◆ Required action
Go over each line of the entries below, count those with "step", and give only the count.

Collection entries
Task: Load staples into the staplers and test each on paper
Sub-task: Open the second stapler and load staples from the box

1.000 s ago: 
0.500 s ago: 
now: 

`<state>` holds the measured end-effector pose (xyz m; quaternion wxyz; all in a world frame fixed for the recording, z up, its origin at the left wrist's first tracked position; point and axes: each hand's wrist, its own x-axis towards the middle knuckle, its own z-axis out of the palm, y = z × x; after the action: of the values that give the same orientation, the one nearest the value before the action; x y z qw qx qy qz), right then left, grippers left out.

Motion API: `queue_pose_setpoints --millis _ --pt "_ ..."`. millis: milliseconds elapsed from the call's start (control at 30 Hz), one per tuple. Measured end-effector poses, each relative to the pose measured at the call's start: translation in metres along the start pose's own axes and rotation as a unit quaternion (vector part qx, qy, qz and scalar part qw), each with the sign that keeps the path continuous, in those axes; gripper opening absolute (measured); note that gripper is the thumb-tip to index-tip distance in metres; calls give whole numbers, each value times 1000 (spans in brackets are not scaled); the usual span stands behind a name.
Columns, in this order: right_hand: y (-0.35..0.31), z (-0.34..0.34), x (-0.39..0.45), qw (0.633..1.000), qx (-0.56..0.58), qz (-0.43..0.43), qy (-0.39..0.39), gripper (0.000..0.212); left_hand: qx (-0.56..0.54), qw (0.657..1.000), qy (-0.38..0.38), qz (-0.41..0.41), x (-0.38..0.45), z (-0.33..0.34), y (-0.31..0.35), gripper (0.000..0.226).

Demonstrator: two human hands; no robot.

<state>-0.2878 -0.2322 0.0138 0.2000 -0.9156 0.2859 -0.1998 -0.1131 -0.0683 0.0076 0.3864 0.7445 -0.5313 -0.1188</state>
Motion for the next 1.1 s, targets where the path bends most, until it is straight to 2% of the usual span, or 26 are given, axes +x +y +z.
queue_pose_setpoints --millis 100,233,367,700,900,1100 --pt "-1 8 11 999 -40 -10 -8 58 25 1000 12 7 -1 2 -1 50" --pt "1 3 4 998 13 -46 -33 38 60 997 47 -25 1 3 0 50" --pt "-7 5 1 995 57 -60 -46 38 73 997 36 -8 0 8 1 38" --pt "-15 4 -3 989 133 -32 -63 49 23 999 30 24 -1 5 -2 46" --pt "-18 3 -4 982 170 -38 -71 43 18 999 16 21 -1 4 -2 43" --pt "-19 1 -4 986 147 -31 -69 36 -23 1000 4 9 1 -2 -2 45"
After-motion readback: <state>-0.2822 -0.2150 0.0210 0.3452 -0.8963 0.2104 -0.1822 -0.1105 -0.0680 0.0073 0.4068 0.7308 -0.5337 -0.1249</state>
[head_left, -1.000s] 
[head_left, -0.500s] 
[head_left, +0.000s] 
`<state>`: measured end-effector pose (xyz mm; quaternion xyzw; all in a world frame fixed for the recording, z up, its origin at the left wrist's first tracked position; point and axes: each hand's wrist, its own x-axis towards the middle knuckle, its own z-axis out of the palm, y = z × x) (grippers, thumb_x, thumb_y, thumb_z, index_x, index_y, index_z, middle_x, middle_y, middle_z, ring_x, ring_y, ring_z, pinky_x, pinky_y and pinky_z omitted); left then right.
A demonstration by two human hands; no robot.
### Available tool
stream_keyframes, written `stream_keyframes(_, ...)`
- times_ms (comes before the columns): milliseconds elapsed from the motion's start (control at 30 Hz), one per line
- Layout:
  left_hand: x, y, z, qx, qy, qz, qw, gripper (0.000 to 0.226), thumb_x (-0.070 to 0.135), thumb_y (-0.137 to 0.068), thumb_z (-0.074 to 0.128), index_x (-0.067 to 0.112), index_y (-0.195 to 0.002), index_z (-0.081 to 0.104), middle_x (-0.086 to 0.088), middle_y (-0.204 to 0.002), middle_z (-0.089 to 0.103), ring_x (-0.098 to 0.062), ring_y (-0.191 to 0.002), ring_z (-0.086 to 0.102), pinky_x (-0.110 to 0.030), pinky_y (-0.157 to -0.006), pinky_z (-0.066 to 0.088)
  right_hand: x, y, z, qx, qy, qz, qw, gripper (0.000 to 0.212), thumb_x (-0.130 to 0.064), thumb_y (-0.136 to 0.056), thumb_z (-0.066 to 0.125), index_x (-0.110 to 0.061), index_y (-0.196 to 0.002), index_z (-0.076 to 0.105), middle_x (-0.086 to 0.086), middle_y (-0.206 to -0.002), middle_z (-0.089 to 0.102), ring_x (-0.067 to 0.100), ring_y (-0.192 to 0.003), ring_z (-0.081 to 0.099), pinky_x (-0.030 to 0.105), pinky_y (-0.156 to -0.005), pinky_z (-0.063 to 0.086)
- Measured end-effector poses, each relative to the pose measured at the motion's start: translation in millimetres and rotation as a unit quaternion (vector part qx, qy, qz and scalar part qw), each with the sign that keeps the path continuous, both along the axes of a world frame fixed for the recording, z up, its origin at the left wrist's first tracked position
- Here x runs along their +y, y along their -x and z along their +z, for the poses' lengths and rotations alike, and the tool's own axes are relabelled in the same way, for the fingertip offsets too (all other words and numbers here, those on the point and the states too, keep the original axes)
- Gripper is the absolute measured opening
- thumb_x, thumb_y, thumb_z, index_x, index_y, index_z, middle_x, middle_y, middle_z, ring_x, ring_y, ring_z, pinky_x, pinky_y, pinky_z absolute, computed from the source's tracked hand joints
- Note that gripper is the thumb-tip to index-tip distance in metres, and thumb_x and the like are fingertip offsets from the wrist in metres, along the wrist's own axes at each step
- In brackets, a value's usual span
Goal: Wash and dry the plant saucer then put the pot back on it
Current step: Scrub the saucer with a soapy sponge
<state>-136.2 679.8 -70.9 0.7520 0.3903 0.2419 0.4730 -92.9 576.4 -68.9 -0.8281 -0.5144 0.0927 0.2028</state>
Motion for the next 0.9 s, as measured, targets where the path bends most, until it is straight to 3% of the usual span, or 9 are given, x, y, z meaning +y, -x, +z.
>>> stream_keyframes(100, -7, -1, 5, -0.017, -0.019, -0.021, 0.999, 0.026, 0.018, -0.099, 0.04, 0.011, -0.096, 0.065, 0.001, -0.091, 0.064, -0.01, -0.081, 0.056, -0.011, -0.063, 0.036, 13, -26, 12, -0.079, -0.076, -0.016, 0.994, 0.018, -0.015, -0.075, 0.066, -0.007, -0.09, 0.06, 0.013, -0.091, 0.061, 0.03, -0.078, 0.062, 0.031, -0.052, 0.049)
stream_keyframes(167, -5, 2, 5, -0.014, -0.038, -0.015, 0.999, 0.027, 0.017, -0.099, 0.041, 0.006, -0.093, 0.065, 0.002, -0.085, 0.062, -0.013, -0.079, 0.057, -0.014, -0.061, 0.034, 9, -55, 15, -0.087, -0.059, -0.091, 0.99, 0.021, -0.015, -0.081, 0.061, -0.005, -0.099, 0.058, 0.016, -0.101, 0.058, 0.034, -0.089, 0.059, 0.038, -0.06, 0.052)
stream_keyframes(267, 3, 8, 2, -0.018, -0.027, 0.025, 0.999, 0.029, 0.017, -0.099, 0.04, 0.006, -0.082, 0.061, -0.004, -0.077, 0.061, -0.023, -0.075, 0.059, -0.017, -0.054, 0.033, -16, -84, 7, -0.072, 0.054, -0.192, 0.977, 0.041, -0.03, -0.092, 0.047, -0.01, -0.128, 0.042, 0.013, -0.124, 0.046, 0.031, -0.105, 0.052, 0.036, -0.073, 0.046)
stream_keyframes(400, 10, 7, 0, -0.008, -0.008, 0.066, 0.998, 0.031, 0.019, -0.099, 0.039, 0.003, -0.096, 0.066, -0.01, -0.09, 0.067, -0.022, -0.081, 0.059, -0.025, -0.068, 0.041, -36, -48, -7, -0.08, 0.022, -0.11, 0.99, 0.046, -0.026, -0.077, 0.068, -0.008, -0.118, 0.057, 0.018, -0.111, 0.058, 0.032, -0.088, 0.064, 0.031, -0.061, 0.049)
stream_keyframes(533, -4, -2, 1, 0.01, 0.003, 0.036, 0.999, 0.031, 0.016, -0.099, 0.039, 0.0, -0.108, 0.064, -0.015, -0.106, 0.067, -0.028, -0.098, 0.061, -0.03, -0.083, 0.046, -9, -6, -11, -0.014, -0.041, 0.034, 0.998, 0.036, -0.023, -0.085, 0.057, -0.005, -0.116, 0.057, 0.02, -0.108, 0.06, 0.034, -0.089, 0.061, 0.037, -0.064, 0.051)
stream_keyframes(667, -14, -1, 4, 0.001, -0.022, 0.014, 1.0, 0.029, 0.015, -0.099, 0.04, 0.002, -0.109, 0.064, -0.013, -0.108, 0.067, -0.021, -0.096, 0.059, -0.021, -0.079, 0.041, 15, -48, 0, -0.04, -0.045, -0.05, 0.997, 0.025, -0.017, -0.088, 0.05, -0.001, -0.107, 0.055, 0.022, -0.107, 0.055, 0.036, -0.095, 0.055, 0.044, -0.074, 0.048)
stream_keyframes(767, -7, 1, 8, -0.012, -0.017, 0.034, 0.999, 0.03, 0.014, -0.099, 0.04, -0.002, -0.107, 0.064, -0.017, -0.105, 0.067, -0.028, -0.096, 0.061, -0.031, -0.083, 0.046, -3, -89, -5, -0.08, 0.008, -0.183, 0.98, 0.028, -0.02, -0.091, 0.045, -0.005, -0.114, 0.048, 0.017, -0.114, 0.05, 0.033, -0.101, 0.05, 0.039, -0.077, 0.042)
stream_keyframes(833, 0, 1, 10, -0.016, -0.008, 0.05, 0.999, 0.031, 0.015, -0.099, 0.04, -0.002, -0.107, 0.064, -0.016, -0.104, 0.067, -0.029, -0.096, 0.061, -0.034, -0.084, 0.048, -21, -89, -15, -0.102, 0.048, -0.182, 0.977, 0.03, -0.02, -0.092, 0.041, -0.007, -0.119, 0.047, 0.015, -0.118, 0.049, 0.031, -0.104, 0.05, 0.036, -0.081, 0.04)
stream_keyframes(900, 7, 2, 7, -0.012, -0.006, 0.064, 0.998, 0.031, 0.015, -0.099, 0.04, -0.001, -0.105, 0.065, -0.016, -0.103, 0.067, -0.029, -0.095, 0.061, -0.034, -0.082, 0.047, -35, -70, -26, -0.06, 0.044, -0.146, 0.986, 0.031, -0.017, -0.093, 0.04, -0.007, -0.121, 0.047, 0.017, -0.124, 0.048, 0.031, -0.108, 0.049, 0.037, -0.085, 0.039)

◆ Task answer
2